Lequel ne participe pas à la construction des plannings de rotation en fonction des destinations. Il s'agit d'une organisation discutée entre direction et syndicat, sans que s'immisce le médecin qui n'a pas à participer à une procédure qui va à l'encontre de la physiologie.
Différents secteurs géographiques sont dessinés : vers l'Ouest (l'Amérique), vers l'Est, (l'Asie et l'océan Indien-Caraïbes) et Nord-Sud (l'Afrique) ; mais les affectations sont moins étanches aujourd'hui que dans le passé, les personnels étant appelés à voler vers tous les horizons. Ce qu'on appelle en jargon aéronautique « faire l'essuie-glace », entre les destinations occidentales et orientales.
Autre évolution observée dans l'organisation, le temps d'escale a tendance à être réduit. De huit jours, il est passé à des périodes de deux ou trois jours. « De ce fait, nous recommandons aux navigants de rester calés sur l'horaire de Paris, précise le Dr Monclus. Quitte, selon l'envie des uns et des autres de profiter de la vie locale lors de l'escale, à s'octroyer des ajustements, dans la limite d'un décalage de trois heures, ce que l'organisme sait absorber pour une soirée tardive du samedi soir. »
Autre dérogation au principe, les vols dits avec bretelles : un Paris-San Francisco qui sera suivi de plusieurs allers-retours de la Californie vers Papeete, par exemple. On a alors tout intérêt à se décaler par rapport à l'heure de Paris.
Les personnels navigants sont en général motivés par leur métier et ils disposent d'un excellent état général. Les cadences qu'ils vivent n'en provoquent pas moins des plaintes que recueille le médecin du travail ; des états de mal-être sont constatés, avec des troubles du sommeil et de l'humeur, une certaine morosité. « Il faut prendre garde aux symptômes d'un possible état dépressif, signale le Dr Monclus.

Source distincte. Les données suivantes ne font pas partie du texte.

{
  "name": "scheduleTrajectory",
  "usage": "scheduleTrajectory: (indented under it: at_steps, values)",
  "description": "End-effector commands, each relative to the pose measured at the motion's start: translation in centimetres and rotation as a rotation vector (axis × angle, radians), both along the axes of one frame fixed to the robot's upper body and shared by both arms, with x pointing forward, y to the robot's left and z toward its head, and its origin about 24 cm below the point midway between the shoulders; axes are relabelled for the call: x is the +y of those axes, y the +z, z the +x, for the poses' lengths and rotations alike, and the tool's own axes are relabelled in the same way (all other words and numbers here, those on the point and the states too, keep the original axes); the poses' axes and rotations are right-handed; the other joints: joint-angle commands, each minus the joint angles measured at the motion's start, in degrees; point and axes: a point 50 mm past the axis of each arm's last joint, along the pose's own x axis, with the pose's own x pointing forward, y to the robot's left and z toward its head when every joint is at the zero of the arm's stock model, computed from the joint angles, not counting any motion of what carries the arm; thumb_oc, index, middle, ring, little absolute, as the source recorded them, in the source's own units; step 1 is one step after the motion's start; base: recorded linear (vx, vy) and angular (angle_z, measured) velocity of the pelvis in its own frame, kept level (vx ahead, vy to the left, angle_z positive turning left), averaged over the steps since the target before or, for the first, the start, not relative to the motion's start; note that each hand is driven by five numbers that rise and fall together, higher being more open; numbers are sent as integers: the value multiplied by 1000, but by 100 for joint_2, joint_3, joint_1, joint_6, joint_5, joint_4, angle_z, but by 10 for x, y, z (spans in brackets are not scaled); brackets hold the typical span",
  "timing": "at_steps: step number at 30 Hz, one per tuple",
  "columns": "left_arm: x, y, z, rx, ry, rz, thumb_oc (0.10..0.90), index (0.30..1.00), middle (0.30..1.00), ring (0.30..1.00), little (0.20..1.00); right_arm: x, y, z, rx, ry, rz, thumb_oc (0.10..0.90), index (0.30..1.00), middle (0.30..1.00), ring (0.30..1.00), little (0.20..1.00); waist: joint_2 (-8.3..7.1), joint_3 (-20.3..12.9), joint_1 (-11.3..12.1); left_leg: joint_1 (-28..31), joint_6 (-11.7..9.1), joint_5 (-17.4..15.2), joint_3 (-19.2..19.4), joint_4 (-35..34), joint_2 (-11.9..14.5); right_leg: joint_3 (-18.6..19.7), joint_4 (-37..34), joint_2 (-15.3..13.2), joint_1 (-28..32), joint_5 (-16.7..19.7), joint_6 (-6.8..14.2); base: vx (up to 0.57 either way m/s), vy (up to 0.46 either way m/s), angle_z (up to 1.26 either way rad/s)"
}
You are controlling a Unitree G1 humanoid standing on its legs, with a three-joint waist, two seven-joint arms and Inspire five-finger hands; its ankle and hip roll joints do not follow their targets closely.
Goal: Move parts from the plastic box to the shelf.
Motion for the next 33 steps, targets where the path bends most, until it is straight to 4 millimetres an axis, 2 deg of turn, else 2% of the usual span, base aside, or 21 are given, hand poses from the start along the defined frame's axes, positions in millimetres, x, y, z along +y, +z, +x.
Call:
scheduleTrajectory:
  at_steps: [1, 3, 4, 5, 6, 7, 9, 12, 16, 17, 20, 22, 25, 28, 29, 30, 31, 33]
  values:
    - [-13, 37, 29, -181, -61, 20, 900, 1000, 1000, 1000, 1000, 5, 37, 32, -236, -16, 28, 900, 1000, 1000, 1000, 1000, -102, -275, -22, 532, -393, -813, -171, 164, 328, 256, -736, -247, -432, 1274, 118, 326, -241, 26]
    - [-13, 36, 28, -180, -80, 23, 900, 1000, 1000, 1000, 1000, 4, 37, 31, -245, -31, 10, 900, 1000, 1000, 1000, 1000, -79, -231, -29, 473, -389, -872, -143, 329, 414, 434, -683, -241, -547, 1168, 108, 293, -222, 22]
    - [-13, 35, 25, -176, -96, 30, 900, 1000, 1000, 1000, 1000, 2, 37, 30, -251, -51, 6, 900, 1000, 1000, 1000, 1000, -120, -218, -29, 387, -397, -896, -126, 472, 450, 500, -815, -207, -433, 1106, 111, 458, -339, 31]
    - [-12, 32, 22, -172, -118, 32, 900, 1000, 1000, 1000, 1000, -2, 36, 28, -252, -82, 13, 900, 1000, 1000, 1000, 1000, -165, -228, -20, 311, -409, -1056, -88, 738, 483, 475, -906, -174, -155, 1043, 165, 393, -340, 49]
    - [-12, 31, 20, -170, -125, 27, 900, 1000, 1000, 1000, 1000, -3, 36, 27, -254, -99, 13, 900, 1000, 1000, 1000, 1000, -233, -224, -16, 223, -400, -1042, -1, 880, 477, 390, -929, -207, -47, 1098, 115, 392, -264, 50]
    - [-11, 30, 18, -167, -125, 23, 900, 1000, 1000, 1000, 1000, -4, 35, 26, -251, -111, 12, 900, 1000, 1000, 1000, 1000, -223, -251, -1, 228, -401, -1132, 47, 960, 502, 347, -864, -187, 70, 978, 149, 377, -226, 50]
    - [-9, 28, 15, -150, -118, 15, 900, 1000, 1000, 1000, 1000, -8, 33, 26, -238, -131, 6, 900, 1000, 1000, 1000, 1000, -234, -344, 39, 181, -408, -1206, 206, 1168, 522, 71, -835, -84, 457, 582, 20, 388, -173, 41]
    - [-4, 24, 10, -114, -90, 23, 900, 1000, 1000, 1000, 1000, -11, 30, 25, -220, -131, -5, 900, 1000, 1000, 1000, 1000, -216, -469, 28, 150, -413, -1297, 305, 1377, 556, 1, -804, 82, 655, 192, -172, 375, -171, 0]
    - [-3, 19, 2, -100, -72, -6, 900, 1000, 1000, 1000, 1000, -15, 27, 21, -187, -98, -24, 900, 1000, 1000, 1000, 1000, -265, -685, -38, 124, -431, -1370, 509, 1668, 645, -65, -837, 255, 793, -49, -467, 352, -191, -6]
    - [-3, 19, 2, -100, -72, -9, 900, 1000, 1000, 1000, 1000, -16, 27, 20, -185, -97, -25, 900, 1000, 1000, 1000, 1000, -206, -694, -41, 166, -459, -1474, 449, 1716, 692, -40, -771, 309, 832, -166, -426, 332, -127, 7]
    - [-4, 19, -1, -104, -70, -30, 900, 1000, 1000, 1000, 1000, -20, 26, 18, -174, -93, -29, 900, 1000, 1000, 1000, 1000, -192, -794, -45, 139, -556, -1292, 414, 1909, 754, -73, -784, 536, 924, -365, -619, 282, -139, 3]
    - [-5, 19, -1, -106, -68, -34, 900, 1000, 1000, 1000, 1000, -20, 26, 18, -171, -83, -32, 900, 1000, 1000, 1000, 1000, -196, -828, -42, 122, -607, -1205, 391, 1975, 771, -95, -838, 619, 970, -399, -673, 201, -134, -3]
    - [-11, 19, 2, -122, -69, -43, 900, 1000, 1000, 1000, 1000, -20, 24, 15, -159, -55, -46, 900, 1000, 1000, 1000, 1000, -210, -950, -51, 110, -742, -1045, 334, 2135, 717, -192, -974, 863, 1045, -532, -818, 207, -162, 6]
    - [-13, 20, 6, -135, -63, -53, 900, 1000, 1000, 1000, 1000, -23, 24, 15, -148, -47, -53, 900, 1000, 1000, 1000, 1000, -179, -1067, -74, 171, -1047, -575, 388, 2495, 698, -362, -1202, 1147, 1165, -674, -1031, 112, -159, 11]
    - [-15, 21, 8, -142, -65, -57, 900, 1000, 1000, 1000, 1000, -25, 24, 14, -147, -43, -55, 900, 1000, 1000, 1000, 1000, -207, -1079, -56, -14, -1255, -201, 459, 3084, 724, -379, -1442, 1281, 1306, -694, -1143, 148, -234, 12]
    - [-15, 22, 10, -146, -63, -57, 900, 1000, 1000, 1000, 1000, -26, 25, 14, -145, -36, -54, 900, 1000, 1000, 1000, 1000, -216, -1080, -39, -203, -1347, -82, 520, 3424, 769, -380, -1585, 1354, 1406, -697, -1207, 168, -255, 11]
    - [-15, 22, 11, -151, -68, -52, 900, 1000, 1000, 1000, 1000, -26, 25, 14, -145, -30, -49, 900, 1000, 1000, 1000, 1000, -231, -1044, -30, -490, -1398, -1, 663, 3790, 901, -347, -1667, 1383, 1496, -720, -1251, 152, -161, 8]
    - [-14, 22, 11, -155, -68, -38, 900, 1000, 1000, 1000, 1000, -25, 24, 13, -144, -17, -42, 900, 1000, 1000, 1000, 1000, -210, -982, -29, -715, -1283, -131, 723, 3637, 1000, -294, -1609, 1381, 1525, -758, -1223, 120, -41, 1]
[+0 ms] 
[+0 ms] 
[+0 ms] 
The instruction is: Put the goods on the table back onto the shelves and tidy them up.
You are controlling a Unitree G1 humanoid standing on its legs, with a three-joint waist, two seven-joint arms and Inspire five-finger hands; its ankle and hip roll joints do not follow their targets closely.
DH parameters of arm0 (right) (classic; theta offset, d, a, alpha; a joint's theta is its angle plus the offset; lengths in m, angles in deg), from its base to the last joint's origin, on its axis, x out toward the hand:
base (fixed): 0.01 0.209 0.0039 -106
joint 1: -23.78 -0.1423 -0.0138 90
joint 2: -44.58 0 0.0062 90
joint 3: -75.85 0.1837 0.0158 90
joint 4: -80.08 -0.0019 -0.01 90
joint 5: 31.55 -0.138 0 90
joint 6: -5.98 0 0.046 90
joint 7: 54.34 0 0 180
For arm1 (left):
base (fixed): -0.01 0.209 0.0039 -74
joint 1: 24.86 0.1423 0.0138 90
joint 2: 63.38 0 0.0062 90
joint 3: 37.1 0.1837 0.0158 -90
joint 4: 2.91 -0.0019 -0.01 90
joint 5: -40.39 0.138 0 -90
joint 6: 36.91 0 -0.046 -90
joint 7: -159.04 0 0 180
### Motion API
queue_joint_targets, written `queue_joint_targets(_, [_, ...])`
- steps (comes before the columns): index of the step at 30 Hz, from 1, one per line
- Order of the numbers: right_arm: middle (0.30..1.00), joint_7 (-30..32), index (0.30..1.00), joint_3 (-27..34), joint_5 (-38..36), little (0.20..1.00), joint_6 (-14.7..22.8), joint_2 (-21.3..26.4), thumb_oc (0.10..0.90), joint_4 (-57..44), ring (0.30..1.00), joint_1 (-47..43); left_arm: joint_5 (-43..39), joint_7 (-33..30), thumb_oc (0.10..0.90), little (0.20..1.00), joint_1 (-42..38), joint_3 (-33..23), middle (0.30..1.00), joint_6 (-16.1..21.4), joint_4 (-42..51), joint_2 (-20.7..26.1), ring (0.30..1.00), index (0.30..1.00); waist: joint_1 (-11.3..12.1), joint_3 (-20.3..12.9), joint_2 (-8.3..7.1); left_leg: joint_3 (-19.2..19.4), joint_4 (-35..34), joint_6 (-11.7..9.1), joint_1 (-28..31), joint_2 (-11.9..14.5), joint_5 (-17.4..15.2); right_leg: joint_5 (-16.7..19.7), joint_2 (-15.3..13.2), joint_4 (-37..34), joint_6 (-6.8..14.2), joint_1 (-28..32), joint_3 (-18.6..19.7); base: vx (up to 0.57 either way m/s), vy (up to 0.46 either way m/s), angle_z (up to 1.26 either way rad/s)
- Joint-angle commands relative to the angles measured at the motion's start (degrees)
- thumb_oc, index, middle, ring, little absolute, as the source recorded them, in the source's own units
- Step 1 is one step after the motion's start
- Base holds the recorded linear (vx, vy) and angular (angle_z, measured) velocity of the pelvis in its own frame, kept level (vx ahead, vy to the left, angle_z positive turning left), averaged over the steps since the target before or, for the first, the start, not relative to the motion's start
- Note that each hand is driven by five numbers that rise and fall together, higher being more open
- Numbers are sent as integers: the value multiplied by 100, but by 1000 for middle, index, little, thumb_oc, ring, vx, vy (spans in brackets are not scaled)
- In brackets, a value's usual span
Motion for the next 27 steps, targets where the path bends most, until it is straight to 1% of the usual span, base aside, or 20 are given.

Mais en général, un arrêt de travail de quelques jours ou une affectation temporaire au sol, avec une inaptitude au vol pour une durée de un à trois mois, permettent de reprendre un bon rythme. »
Un rythme que les jeunes peuvent encaisser plus facilement, mais que les anciens, exercés dans l'art de la récupération, supporteront jusqu'à un âge de la retraite le plus souvent compris entre 50 et 55 ans (après ingt-cinq annuités de cotisations).
Pour ces personnels particulièrement attentifs à leur bonne forme (un simple rhume et ils sont mis en arrêt de travail), l'attention prêtée aux aides thérapeutiques et médicamenteuses est grande. « Radio Steward » est souvent branchée sur les toutes dernières nouveautés repérées à l'étranger, surtout aux Etats-Unis.
Les année mélatonine
C'est ainsi qu'il y a eu, à partir de 1995, l'engouement des années mélatonine. « Les gens l'utilisaient en automédication comme n'importe quel hypnotique et sollicitaient nos conseils », se souvient le Dr Monclus.
S'agissant des somnifères, les navigants présentent toute la gamme des usagers, du phobique, rebelle à toute prise médicamenteuse, à celui qui ne peut pas fermer l'il sans son quart de Stilnox, en passant par la grande majorité : ceux qui vont recourir de loin en loin à un petit coup de pouce à l'endormissement.
A l'inverse, les pratiques dopantes, pour compenser des récupérations défaillantes, semblent exceptionnelles dans cette population très consciente des barrières à ne pas franchir. Tout au plus signale-t-on quelques cas de consommations d'alcool excessives, vite dépistées dans le cadre des examens biologiques.
Dans une grande compagnie comme Air France, les navigants ne souffrent pas trop, semble-t-il, des alternances malmenées veille-sommeil : leur taux d'absentéisme n'excède pas celui des personnels au sol. Et, d'après leurs caisses de retraite, leur espérance de vie est supérieure à celle de la catégorie des cadres au sol.